No purely historical explanation, not even the excellent work by Montagu Modder, The Jew in the Literature of England, can answer these questions. The historical evidence must be combined with a detailed examination of the texts, literary insight and an exploration of myth. Mr. Rosenberg succeeds admirably, and From Shylock to Svengali is the most important and valuable study on the subject.
Detailed Studies
Rosenberg does not attempt a catalogue of all the appearances that Jews make in English literature. He concentrates on a few novelists--Maria Edgeworth, Walter Scott, Charles Dickens, Anthony Trollope, Edward Bulwer-Lytton, George Eliot, and George DuMaurier--with extended glances at a few playwrights--Marlowe, Shakespeare and Cumberland. He supplements his close, detailed examination of a sensibly limited number of texts with some attention to medieval plays and ballads, many minor writers, and extra-literary phenomena such as social and political changes.

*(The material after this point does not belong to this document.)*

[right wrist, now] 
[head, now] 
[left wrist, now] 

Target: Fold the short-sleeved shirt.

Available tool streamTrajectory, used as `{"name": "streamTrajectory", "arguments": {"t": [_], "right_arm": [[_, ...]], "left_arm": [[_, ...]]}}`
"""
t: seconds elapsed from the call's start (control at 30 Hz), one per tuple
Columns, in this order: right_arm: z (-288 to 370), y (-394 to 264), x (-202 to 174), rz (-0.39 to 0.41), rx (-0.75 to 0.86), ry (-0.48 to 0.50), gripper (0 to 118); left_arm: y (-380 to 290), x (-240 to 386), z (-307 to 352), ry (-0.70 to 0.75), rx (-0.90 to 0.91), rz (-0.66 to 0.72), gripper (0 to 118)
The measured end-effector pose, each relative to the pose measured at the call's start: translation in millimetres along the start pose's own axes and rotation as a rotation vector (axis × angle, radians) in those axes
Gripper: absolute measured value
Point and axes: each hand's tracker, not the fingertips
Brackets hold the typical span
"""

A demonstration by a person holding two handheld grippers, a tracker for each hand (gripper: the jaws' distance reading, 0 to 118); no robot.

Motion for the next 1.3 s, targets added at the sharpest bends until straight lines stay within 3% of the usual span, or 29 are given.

Rosenberg traces the myth of the Jew to its Biblical origins. "It dates back at least to Herod, the slayer of children and aspiring Christ killer in disguise ('and when you have found him, bring me word, that I may also come and worship him'); to Judas, the original businessman with the contract in the pocket; and to the anonymous vulgar Jewish farceur who, in answer to Christ's 'Eli', eh' forced a reed filled with vinegar between His lips." The twin masks of the Jew-mutilator and usurer thus had Biblical sanction "at a time when literature flourished under clerical auspices and when nine tenths of the corpus poeticum derived from Biblical paraphrases and martyrologies. . ." In ballads and morality plays the two roles were already being joined, and the mere physical presence of the Jews in England between the Norman Conquest and their expulsion under Edward I did nothing to change the myth. In Chaucer's "The Prioress's Tale" the twin roles are set. In Marlow's Jew of Malta and Shakespeare's Merchant of Venice the composite portraits are given their final expression and the final punisments are meted out. "In Chaucer he was torn by wild horses and hanged also. In Gower a lion tears him to death. Marlowe has him burned in a cauldron. Shylock, the fox at bay, loses both daughter and ducats, as well as his religion."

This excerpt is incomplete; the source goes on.